Il en est de même de la clause qui stipule un droit gratuit d'accès et de modification des données personnelles de l'utilisateur au profit de ce dernier, «sauf dans le cas où ce service impliquerait un effort démesuré», et de la clause qui prévoit, même avec le consentement des utilisateurs, la faculté pour le professionnel de communiquer des données à caractère personnel des utilisateurs à des catégories non désignées de tiers et destinataires.
Concernant le changement des règles de confidentialité, le tribunal constate que le dispositif ne distingue pas suivant qu'il s'agisse de modifications substantielles nécessitant la conclusion d'un nouveau contrat ou de modifications uniquement conjoncturelles nécessitant simplement un dispositif de notification d'informations.
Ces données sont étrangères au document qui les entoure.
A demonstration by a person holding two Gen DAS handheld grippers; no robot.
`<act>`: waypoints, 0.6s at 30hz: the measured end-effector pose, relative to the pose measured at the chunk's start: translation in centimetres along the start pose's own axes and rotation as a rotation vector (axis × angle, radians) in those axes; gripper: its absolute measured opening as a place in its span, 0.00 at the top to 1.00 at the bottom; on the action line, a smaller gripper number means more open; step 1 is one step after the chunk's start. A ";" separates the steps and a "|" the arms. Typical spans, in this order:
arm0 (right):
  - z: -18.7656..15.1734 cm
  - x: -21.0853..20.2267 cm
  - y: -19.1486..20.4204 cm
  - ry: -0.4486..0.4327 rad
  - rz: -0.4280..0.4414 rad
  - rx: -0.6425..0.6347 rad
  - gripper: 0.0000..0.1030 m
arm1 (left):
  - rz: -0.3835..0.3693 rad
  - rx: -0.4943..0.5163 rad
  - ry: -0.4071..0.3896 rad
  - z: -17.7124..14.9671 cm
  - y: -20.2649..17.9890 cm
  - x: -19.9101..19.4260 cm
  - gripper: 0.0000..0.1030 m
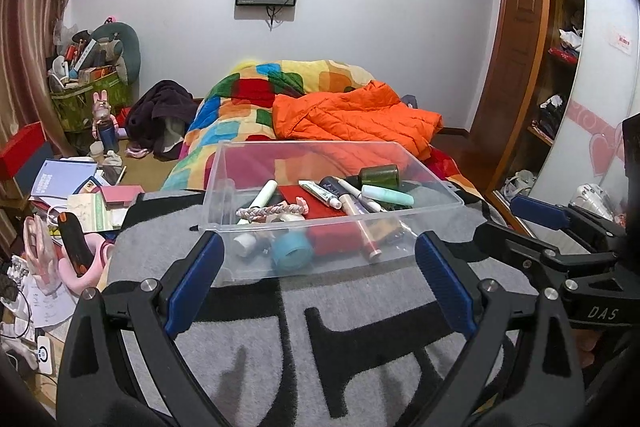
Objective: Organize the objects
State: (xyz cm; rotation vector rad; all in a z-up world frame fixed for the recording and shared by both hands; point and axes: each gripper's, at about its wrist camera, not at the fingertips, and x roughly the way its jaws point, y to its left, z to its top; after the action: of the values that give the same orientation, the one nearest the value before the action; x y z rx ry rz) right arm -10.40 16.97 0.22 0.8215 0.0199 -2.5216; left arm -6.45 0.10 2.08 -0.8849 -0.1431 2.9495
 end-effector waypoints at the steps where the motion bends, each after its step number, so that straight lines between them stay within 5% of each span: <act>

Le TGI analyse ensuite les conditions d'utilisation de Google.
Tout d’abord est déclarée abusive la clause qui prévoit que l’inscription suivie de la navigation sur le site, vaut acceptation des conditions générales d’utilisation alors que l’utilisateur n’a pas pu avoir accès à celles-ci.
Est également déclaré illicite la clause qui stipule l’analyse automatique des contenus des utilisateurs pour proposer des fonctionnalités pertinentes en ce qu’elle ne précise pas s’appliquer seulement à la publicité ciblée.
Enfin, on relèvera que sont aussi épinglées la clause qui exclut systématiquement toute responsabilité de Google en cas de dysfonctionnement et celle qui exclut formellement l’application de la loi française sur la propriété intellectuelle ou sur la confiance dans l'économie numérique au profit de la loi américaine.
Outre l’annulation des clauses, le tribunal, constatant que ces dernières ont été retirées, condamne Google à 30 000 euros de dommages-intérêts au titre du préjudice moral. Par ailleurs, il ordonne, sous astreinte (5 000 euros par jour) à Google de permettre la lecture de l’intégralité du jugement par le moyen d’un lien hypertexte devant figurer sur la page d’accueil de son site internet.